(Stored data)
:::
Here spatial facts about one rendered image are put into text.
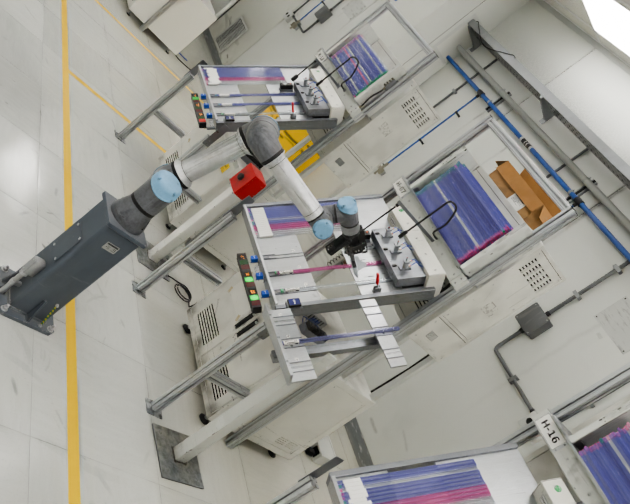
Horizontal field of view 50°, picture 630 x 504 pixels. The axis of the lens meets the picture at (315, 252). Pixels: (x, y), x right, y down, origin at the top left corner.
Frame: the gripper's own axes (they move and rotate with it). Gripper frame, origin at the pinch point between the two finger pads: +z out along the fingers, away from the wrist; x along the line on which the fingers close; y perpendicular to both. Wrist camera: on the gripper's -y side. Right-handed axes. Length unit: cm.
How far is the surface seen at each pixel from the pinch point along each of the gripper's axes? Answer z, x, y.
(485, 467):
:::
**WHAT THE TASK REQUIRES:** Each entry, word for word, belongs in your answer; each picture does not.

**ANSWER TO THIS PROBLEM:**
Here spatial facts about one rendered image are put into text.
Horizontal field of view 50°, picture 630 x 504 pixels. The axis of the lens meets the picture at (315, 252). Pixels: (x, y), x right, y down, origin at the top left corner.
Frame: the gripper's own axes (they move and rotate with it). Gripper frame, origin at the pinch point between the two finger pads: +z out along the fingers, away from the wrist; x along the line on which the fingers close; y perpendicular to both. Wrist camera: on the gripper's -y side. Right-handed axes. Length unit: cm.
How far is the surface seen at each pixel from the pinch point along each of the gripper's axes? Answer z, x, y.
(485, 467):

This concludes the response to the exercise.